Saturday, March 24, 2012

Eight Pretty Cool Things About Windows 8
Microsoft released a Consumer Preview of the highly anticipated Windows 8 at the end of February. This is an operating system in transition as it moves from the desktop to mobile devices as well as a transition to the new Metro UI. So far, the reviews are mixed. We’ve seen many complaints about the missing “Start” button in Win 8 desktop mode as well as less than ideal search ability from the desktop. In any case we thought it would be useful to highlight some of the cooler features that will be in the new OS and may help prevent reviewers from calling this another Windows Vista OS.
Lock Screen Alerts
Taking a page out of the smartphone playbook, Windows 8 will display useful information right away, without you having to do anything at all. That's because your lock screen can now be customized with apps which show you details on waiting emails, your schedule, RSS feeds - really whatever you like. This means that you won't have to turn on your computer, wait for it to load, and then wait to load an application to find out a small, basic piece of information.
Password Options
Everyone already has more than enough passwords to remember, so Windows 8 will offer an unusual alternative: the picture password. You'll be able to point Windows to a picture you'd like to use, which you then click, tap or draw on with your mouse, or using your finger on a touch screen. For example, say you choose a picture of your family - you might draw an outline around the tree in the background, then tap on your wife and then your daughter. Windows will remember this pattern and won't allow anyone to log in later unless they can repeat them.

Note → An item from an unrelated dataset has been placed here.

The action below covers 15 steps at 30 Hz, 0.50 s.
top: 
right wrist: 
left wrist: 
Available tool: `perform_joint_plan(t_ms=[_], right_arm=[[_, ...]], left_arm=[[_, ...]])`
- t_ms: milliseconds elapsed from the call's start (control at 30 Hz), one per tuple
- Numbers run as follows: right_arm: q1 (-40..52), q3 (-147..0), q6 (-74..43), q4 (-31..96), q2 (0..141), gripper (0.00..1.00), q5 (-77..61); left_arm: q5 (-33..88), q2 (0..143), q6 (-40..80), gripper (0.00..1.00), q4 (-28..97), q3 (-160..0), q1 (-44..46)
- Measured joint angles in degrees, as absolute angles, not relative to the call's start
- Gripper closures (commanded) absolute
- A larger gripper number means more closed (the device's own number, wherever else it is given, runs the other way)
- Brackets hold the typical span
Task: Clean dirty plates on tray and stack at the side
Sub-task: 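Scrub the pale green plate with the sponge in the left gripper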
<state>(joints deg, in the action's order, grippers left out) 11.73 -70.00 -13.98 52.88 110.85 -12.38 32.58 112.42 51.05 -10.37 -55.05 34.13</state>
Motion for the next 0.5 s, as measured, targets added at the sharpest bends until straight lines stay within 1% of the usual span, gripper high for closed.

But if that sounds ridiculous to you, no worries, you can continue to log in with a regular alphanumeric password if you prefer.
Better App Management
Traditionally Windows has left it up to you to manage the programs you run. So you can launch as many as you like, and the system won't interfere; it'll just get slower, and slower, and slower as you run out of RAM. Windows 8 is a bit different when running Metro apps. If you're running short of resources then it'll close down anything you've not used for a while, in an attempt to help out. The apps that get closed will be saved first however, so you don't lose anything: relaunch it to carry on exactly where you left off.
One-Click Sharing
Sharing something you've found online is an everyday experience for most web users, and so it's great to see Microsoft build that idea into Windows 8. If you've discovered a great photo or web page in Internet Explorer then simply hit the Share button and you'll be able to send its link via any compatible app you've installed - and they'll then update your Twitter, Facebook or other account right away.
Compatibility with Xbox, Windows Phone, Tablets
Perhaps the biggest difference between Windows 8 and its predecessors is that this OS is designed to work on not just laptops and desktops, but on tablets and mobile phones as well. Microsoft is introducing the Metro interface it popularized with Windows Phone into Windows 8. Users can access the Metro view or the familiar desktop view with a simple click or tap. The result is that Windows 8 will work on almost any device out there. It works with keyboards and touchscreens, and it doesn’t matter if a device has an Intel, AMD or ARM processor. This makes Windows 8 an extremely versatile OS in a world where mobile is beginning to dominate.
Easy Backup
Windows 8 includes a remarkably user friendly File History feature, which can automatically back up whatever folders you like, at the frequency that you specify. This could be a complete system backup to a network drive, or it could just save key folders to a flash drive. Once you've set up this feature there is nothing further required of you - plug in the drive whenever you want, File History will automatically detect it, and your preferred files will automatically be backed up.
Increased Download Protection
Internet Explorer's SmartScreen filter is a clever feature which can check downloads against a database of known malicious sites and dangerous programs, blocking the file if it finds a match. Previously this was only available within IE, but in Windows 8 SmartScreen will be used system-wide, so you'll have an extra layer of protection no matter which browser you're using.
Windows App Store
Windows 8 will have an app store. Yes, they are a bit late to the party, but it's better than not showing up at all. The inclusion of a Windows Store provides new business opportunities for developers. And keep in mind that Windows 8 will run on all devices, which gives the new developers a bit of a running start.